Books as Teachers, Books as Atonement, Books as Lifeline

“I cannot live without books.” (Thomas Jefferson to John Adams)

Many years ago, a friend gave me a paperweight with that Jefferson quote inscribed on it. It has sat on my desk for more than two decades. I suppose it is a bit of exaggeration to say one cannot live without books. Maslow’s hierarchy did not lump books with food, water, oxygen, or shelter. Had they been mentioned at all, books might have been relegated to the levels where belonging or self-actualization reside.

Less poetic, but perhaps more precise would be to say I cannot imagine a life without books.

Some of my earliest memories are of books. As a morning child in a family of night-owls, I remember reading in bed for two, three, even four hours before my parents got up on weekend mornings. The best Christmas gifts were always books, and the best activity for whiling away the hours on any holiday was to curl up with a book. I recall the excitement of receiving the periodic Scholastic Books catalog in school and running home to see how many my parents would allow me to order, then poring over the catalog with my pencil clutched tightly in my hand. The day the books arrived was as good as Christmas—maybe better—since it didn’t require getting dressed up or spending long hours with aunts, uncles, and cousins.

The list of things that concern me about our current President is encyclopedic, and high on that list is the fact the he doesn’t read—and that he seems proud of that fact. He doesn’t need to read other people’s words or think about what other people have experienced; he doesn’t need to understand history or ponder the thoughts of wise men and women from the past. He carries all the wisdom he will ever need in that cotton-candy brain, under that cotton-candy hair. He tells us confidently that he is a “stable genius.” It’s scary that he says it, scarier that he believes it. And scarier still that so many people are willing to blindly accept it because he says it’s true. I wonder whether these people are readers, and what they read, and why some never outgrow a juvenile infatuation with Ayn Rand.

I recently read a news story about five teenagers in Virginia who were arrested for defacing the Ashburn Colored School, a one-room, 19th century schoolhouse that had been used by black children during segregation.
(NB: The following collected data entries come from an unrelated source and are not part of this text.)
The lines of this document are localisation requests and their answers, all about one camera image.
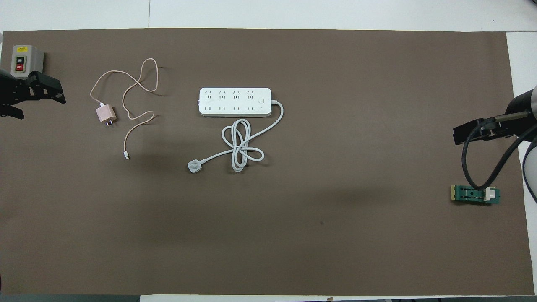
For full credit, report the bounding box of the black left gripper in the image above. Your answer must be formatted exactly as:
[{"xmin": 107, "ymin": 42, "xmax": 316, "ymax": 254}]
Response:
[{"xmin": 0, "ymin": 69, "xmax": 67, "ymax": 120}]

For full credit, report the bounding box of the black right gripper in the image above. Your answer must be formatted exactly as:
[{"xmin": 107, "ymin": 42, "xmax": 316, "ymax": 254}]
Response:
[{"xmin": 453, "ymin": 86, "xmax": 534, "ymax": 146}]

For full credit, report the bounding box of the pink charger adapter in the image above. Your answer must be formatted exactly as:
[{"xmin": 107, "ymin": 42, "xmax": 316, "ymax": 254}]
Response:
[{"xmin": 95, "ymin": 104, "xmax": 117, "ymax": 127}]

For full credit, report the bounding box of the pink charging cable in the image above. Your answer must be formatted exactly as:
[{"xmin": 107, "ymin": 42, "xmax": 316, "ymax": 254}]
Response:
[{"xmin": 90, "ymin": 58, "xmax": 159, "ymax": 161}]

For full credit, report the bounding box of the green connector block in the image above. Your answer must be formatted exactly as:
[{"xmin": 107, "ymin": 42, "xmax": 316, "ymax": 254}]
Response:
[{"xmin": 451, "ymin": 185, "xmax": 501, "ymax": 206}]

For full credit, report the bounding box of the brown table mat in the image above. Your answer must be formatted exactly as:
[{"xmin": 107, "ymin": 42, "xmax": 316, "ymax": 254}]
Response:
[{"xmin": 0, "ymin": 28, "xmax": 535, "ymax": 297}]

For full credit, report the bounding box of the white power strip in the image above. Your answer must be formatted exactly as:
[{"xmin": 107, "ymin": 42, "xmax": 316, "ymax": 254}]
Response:
[{"xmin": 198, "ymin": 87, "xmax": 272, "ymax": 117}]

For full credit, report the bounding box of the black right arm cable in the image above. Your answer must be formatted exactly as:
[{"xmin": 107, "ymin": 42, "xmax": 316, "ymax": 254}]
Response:
[{"xmin": 461, "ymin": 119, "xmax": 537, "ymax": 190}]

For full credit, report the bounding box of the grey on-off switch box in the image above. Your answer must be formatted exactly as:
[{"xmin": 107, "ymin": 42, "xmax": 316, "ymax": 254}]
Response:
[{"xmin": 10, "ymin": 45, "xmax": 45, "ymax": 81}]

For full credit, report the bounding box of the white power cord with plug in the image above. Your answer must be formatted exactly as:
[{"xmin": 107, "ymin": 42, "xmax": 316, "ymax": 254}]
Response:
[{"xmin": 187, "ymin": 99, "xmax": 284, "ymax": 173}]
The teens were 16- and 17-years old; two were white and three were nonwhite. They spray-painted swastikas and the words “white power” and “black power” on the historic building.
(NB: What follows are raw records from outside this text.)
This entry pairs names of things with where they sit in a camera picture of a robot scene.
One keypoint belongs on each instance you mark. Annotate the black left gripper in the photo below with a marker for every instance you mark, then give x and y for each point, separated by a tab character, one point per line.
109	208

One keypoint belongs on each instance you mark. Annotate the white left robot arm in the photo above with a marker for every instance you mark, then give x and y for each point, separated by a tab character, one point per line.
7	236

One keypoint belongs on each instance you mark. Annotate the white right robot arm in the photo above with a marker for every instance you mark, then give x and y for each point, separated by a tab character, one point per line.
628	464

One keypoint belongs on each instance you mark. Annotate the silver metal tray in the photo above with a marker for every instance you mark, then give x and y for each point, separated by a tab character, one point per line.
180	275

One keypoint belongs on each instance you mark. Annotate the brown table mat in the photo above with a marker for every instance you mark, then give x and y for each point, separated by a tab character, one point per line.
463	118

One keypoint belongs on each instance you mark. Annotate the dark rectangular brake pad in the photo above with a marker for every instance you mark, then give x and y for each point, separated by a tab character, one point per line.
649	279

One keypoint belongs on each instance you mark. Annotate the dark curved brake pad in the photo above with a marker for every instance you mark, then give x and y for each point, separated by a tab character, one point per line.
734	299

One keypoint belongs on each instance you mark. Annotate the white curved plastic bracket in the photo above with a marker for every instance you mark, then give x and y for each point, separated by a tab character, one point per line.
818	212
Ordinarily, a conviction for such vandalism would probably have resulted in community service, and perhaps a fine, for the underage offenders. But Judge Avelina Jacob, at the suggestion of Deputy Commonwealth Attorney Alejandra Rueda, imposed a very different sentence: She made them read books. And after that, they were to submit written reports on what they read and what they learned.

Among the books they could choose from were Maya Angelou’s I Know Why the Caged Bird Sings; Elie Wiesel’s Night, Arthur Miller’s The Crucible; Khaled Hosseini’s The Kite Runner; Harper Lee’s To Kill a Mockingbird; T.C. Boyle’s The Tortilla Curtain; Solomon Northup’s 12 Years a Slave; and Chinua Achebe’s Things Fall Apart.

Because of the age of the offenders, their identities were protected, but the New York Times did—with permission—run anonymous excerpts of one young man’s court-ordered essay.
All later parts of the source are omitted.